In recent weeks, the Petaluma Staff Nurse Partnership union and operator St. Joseph Health have ramped up public outreach, placing dueling political advertisements in the Argus-Courier to explain their argument. The union is planning an Aug. 22 hospital-wide informational picket, according to Jim Goerlich, president of the Petaluma Staff Nurse Partnership.

Complicating contract negotiations is a state process to combine St. Joseph’s and Adventist Health’s Northern California operations into a new joint operating company, a process that has also delayed a new lease agreement for Petaluma Valley Hospital.

Goerlich said contract negotiations with St. Joseph have stalled over a union demand for minimum staffing and dependable schedules, and he said that money has yet to be discussed.

“They’re coming after our ability to make sure we’re staffing appropriately,” he said. “We haven’t even put money on the table, and we haven’t had a wage increase in five years.”

Christina Harris, a spokesperson for St. Joseph Health, said that the operator has met with nurses 36 times to negotiate the new contract and has reached agreement on many issues. She said the union has failed to respond to contract changes that St. Joseph has proposed.

“Many of these proposals include routine updates to contract language,” she said in a statement to the Argus-Courier. “This delay has prevented us from moving onto discussions around compensation and benefits and is delaying well-deserved wage increases for our nurses.”

Harris said St. Joseph has asked to include a federal mediator in the negotiations, something that the union has so far refused.

“Our experience successfully bargaining contracts for unions in the past has shown us that mediation and direct dialogue are a proven way to streamline negotiations, bring resolution and achieve closure,” she said.

Goerlich said that negotiations have not progressed to the point where a mediator would be useful.

“The problem with a mediator is they usually come in when there’s money on the table,” he said. “Right now, the things on the table, they are not related to money and they are not negotiable. There’s nothing to mediate.”

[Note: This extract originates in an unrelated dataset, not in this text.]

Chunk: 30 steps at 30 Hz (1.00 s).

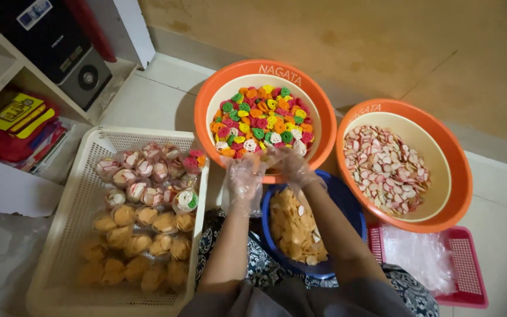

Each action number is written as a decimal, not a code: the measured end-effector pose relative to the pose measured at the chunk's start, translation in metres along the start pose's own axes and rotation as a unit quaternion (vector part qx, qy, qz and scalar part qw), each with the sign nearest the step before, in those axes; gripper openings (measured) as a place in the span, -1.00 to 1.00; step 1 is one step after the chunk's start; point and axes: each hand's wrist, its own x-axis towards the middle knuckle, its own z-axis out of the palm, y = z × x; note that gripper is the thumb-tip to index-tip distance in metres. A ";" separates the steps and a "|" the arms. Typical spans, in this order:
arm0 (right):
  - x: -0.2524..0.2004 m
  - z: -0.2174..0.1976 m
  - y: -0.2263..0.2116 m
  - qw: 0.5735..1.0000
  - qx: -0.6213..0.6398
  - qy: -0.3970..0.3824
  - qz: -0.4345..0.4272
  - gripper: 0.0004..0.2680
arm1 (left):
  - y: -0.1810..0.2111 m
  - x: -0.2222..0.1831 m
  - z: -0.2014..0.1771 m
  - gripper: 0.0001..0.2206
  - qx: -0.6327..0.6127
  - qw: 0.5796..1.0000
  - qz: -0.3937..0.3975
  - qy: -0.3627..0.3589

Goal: Transferring and portioning colorful snacks from large bowls into a smaller bowl for packaging.

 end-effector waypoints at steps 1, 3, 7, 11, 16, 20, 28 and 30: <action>0.002 -0.008 -0.013 0.999 -0.025 -0.046 -0.017 -0.60 | 0.000 0.014 -0.023 -0.78 0.004 1.000 -0.024 -0.010; 0.005 -0.022 -0.038 0.994 -0.048 -0.093 -0.037 -0.59 | 0.001 0.030 -0.055 -0.79 0.010 0.999 -0.045 -0.019; 0.018 -0.023 -0.067 0.971 -0.051 -0.234 0.011 -0.59 | 0.005 0.038 -0.077 -0.79 -0.036 0.998 -0.049 -0.027; -0.030 -0.060 -0.130 0.905 0.378 -0.112 0.160 -0.58 | 0.010 -0.004 -0.003 -0.81 -0.045 0.997 -0.059 -0.029; 0.003 -0.030 -0.012 0.965 0.233 0.056 -0.104 -0.67 | 0.011 -0.011 0.023 -0.76 -0.013 0.996 -0.061 -0.063; -0.081 -0.180 -0.132 0.906 0.423 0.008 -0.022 -0.63 | 0.008 -0.045 0.077 -0.81 -0.014 0.998 -0.045 -0.032; -0.083 -0.208 -0.118 0.933 0.260 -0.080 -0.237 -0.69 | 0.016 -0.020 0.035 -0.69 0.041 0.992 -0.044 0.110; -0.081 -0.210 -0.124 0.937 0.188 -0.089 -0.281 -0.70 | 0.011 -0.004 0.006 -0.67 0.050 0.989 -0.042 0.133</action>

He said that contract language St. Joseph has proposed around staffing would make it difficult to recruit and retain nurses to work at the hospital.

“If what they are proposing was to become part of our contract, good nurses will leave and retaining nurses will be impossible,” he said. “No one would nor should work under those kinds of conditions or want to work for an employer who wants to treat them that way. This would create a continually less than safe environment in PVH.”

As contract negotiations continue, a separate process is playing out at the state Attorney General’s office to combine St. Joseph and Adventist Health. It is expected that the new joint operating company will bid to take over the Petaluma Valley Hospital lease, which expired in 2017.

The Petaluma Health Care District owns the hospital and St. Joseph has operated the facility since 1997. Any new lease agreement would have to be approved in a public vote.

Harris said the joint operating company is currently under regulatory review.

“Over the past month, the Attorney General hosted a series of public hearings in the communities served by both organizations,” she said. “We expect to hear back from the Attorney General’s office in the next few months.”